§ **EXERCISE AIM**: Please keep to the lines below from the one with "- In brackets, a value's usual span" through the one with "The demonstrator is", and restate them word for word, ends included.

***** MATERIAL TO PROCESS *****

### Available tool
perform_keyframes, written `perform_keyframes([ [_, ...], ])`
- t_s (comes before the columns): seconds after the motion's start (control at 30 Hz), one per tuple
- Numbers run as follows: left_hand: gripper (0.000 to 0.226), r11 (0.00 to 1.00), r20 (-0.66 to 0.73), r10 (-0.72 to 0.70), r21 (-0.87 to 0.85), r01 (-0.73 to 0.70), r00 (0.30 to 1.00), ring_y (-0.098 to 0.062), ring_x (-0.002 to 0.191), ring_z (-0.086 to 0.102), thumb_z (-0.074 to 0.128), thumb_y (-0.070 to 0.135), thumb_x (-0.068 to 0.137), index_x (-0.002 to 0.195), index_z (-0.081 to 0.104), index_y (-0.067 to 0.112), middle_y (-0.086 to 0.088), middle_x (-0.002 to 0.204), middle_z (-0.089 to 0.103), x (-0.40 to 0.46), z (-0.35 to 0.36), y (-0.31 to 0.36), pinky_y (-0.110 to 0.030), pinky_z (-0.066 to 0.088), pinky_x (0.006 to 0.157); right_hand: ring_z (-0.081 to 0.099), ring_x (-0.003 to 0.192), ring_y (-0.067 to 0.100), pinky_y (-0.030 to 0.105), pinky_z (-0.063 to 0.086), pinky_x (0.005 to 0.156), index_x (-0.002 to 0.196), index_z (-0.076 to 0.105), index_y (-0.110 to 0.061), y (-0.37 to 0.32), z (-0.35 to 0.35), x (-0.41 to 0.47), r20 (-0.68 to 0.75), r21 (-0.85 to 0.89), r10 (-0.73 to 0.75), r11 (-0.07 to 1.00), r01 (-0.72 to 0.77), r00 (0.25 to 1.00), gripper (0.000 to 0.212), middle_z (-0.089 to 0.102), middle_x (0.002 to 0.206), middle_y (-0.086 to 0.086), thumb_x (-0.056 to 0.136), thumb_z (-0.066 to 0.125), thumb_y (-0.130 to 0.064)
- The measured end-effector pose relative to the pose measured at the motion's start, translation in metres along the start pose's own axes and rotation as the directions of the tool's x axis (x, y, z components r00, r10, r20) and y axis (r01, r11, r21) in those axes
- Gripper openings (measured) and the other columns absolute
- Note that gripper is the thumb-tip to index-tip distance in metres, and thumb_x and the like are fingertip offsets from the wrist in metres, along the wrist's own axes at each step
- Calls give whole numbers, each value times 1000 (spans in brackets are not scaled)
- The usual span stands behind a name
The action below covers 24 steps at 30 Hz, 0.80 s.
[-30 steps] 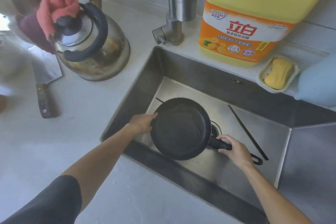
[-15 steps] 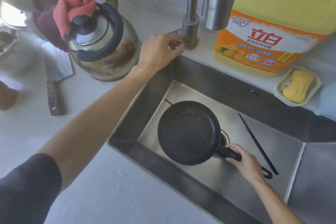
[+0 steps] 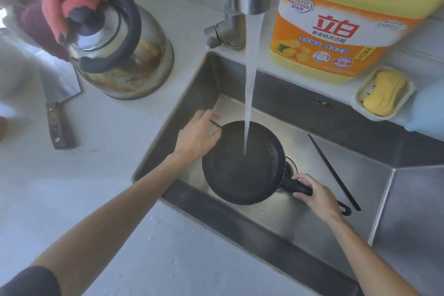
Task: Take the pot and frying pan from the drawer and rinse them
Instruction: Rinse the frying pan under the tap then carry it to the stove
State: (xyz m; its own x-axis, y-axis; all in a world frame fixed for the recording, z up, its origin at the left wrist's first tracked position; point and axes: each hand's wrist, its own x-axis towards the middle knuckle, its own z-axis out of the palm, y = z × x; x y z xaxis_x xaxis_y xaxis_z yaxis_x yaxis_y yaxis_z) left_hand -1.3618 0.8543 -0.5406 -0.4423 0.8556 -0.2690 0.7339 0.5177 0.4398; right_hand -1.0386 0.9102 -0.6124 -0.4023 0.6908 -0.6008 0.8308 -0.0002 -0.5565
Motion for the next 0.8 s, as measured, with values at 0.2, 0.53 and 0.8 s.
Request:
perform_keyframes([
  [0.2, 36, 980, 576, -192, 161, 121, 794, -28, 114, 54, 52, 22, 93, 129, 50, 27, -8, 129, 57, -1, 36, -40, -28, 38, 84, 61, 105, 15, 20, 33, 75, 82, 45, -63, 5, 3, 2, -8, 33, -18, 999, 18, 1000, 58, 69, 108, -4, 77, 75, -14],
  [0.53, 38, 990, 343, -31, 140, -18, 939, -17, 83, 57, 51, 28, 87, 123, 57, 39, 0, 93, 65, 8, -5, -13, -28, 44, 74, 59, 99, -7, 6, 40, 82, 102, 59, -47, 18, -3, -18, 209, 241, -43, 970, -9, 977, 38, 65, 106, -20, 80, 72, -18],
  [0.8, 35, 976, 652, -114, 215, -38, 750, -20, 119, 54, 49, 26, 90, 124, 60, 28, 0, 128, 61, -12, -4, -19, -29, 39, 101, 64, 93, -5, 29, 48, 92, 100, 59, -58, -28, -105, -30, 277, -148, -98, 979, 143, 956, 34, 62, 94, -42, 68, 65, -65],
])
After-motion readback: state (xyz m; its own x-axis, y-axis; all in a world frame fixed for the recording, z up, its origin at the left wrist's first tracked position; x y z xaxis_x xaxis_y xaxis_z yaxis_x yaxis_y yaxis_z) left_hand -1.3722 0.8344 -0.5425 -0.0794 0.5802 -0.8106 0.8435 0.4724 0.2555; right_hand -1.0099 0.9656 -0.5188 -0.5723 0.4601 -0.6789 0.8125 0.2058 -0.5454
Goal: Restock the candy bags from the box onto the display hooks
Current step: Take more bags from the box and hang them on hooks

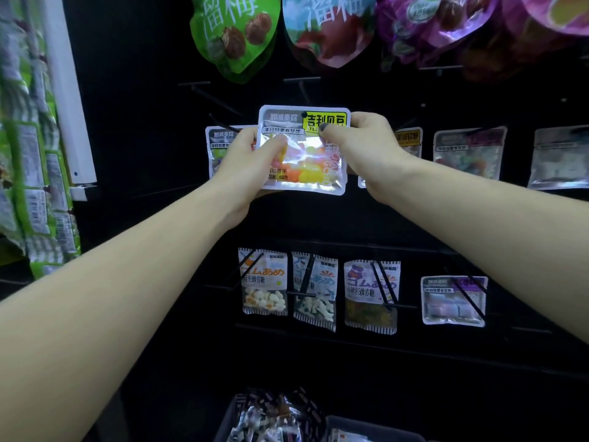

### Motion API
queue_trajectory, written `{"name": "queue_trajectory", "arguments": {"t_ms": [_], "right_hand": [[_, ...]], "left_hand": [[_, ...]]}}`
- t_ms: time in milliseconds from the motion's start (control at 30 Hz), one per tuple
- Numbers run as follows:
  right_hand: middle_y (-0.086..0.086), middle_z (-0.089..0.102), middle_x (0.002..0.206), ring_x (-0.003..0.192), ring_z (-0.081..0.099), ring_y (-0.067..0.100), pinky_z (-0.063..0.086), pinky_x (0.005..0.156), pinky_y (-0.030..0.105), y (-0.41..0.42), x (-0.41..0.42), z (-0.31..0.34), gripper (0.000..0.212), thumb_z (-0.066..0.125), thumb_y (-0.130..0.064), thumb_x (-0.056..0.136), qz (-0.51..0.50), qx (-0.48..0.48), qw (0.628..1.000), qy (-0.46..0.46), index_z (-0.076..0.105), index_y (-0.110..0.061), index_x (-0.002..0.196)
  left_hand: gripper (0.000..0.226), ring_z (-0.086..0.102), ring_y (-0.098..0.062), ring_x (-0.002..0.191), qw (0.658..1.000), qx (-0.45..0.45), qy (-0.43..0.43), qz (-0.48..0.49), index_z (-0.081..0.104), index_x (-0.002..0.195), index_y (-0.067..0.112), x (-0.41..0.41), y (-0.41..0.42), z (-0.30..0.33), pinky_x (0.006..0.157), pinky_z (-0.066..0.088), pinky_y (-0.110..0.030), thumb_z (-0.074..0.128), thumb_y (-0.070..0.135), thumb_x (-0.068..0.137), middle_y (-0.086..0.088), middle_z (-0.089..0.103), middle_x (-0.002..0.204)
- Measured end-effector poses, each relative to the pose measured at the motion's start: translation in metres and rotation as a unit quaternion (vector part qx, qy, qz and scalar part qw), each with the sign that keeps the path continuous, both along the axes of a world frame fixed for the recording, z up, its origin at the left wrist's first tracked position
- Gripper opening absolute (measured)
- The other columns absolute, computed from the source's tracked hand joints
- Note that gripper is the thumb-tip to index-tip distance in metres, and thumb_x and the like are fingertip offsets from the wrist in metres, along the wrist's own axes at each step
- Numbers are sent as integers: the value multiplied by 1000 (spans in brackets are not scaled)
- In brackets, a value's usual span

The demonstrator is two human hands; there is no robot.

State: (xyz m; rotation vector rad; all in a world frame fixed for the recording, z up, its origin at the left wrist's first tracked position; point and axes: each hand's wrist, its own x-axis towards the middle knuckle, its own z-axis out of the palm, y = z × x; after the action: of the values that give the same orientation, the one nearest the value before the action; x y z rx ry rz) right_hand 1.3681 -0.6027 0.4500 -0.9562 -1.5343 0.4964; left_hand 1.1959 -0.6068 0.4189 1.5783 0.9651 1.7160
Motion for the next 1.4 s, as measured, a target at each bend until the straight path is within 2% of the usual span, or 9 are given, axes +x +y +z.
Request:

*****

§ **SOLVED EXERCISE**:
- In brackets, a value's usual span

The demonstrator is two human hands; there is no robot.

What appears above is the complete answer.